Nelson wandte sich an Krag. »Ja, es war wirklich ein Meisterschuß. Ich habe niemals bester geschossen.«
»Zwei Zentimeter,« zischelte Monsieur Zephyr.
»Ich mußte ihn ja kampfunfähig machen; sonst hätte er mich getötet.«
»Mein Herr,« rief Zephyr Hamard indigniert. »Ich werde mich Ihnen nie mehr zur Verfügung stellen. Solche Komödien sind mir zuwider.«
Nelson sah nach der Uhr. Mit vor Erregung zitternder Stimme sagte er zu Hamard: »Ich weiß aus Erfahrung, daß die Zeit eines Gentleman sehr kostbar ist.

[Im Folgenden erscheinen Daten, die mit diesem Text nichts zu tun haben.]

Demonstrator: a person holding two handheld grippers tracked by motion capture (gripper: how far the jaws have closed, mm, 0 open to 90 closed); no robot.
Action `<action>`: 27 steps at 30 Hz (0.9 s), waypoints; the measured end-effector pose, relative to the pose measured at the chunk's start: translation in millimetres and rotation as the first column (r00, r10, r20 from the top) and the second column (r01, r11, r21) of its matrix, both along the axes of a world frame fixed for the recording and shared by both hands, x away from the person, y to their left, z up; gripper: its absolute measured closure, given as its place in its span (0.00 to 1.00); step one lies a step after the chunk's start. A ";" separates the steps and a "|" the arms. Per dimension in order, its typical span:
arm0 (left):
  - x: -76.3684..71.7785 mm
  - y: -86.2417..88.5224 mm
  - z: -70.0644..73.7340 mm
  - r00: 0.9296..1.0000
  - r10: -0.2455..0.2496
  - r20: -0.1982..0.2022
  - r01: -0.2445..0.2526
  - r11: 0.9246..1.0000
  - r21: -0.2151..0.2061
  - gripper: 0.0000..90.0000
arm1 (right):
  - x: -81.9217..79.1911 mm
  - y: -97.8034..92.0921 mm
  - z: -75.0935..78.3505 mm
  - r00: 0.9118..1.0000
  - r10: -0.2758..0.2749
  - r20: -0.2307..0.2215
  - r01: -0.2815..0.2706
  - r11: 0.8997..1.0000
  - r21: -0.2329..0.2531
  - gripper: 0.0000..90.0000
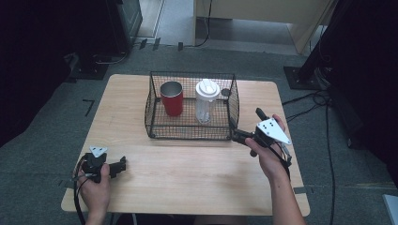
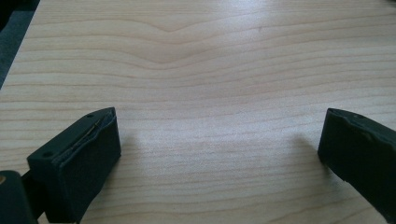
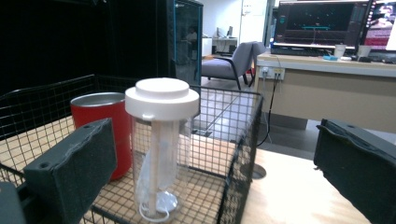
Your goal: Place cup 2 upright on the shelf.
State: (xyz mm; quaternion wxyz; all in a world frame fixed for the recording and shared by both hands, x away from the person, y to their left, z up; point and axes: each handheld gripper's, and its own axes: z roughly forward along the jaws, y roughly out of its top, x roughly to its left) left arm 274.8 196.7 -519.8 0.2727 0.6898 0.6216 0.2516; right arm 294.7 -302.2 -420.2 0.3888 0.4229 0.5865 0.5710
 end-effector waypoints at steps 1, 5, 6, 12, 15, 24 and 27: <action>-0.1 0.1 0.1 1.000 -0.001 -0.001 0.001 1.000 0.001 0.00 | -2.3 -2.1 -1.3 1.000 -0.003 -0.002 0.003 1.000 0.005 0.00; 0.0 0.0 0.0 1.000 0.000 0.000 0.000 1.000 0.000 0.00 | -8.5 -8.1 -5.1 1.000 -0.013 -0.006 0.013 1.000 0.004 0.00; -0.1 0.1 0.1 1.000 -0.001 -0.001 0.001 1.000 0.001 0.00 | -10.3 -10.2 -6.2 1.000 -0.017 -0.006 0.017 1.000 0.000 0.00; 0.0 0.0 0.0 1.000 0.000 0.000 0.000 1.000 0.000 0.00 | -21.9 -22.5 -14.5 0.999 -0.040 -0.014 0.040 0.999 -0.006 0.00; -0.1 0.1 0.1 1.000 -0.001 -0.002 0.001 1.000 0.001 0.00 | -29.9 -32.4 -23.0 0.998 -0.062 -0.027 0.061 0.998 -0.011 0.00; 0.0 0.0 0.0 1.000 0.000 0.000 0.000 1.000 0.000 0.00 | -45.2 -55.7 -43.5 0.992 -0.109 -0.058 0.108 0.994 -0.011 0.00; -0.1 0.1 0.1 1.000 -0.001 -0.002 0.001 1.000 0.001 0.00 | -52.7 -66.7 -51.1 0.989 -0.133 -0.068 0.132 0.991 -0.013 0.00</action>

Vermutlich haben Sie eine Besprechung mit Ihrem Schneider oder vielleicht mit dem Parfümhändler.« Er wies auf Krag. »Außerdem habe ich Wichtiges mit diesem Herrn zu besprechen.«
»Das trifft sich gut,« erwiderte Hamard, indem er sich mit sehr viel Anstand verneigte. »Ich gehe ins Restaurant la Boiselle; dort habe ich eine Verabredung.«
Als Krag und Nelson allein durch den Park zurückfuhren, bereitete Nelson dem Detektiv eine Ueberraschung, die alle früheren in den Schatten stellte.
Nelson hatte lange schweigend neben dem Detektiv gesessen. Plötzlich senkte er den Kopf. Krag blickte ihn an. Nelson weinte.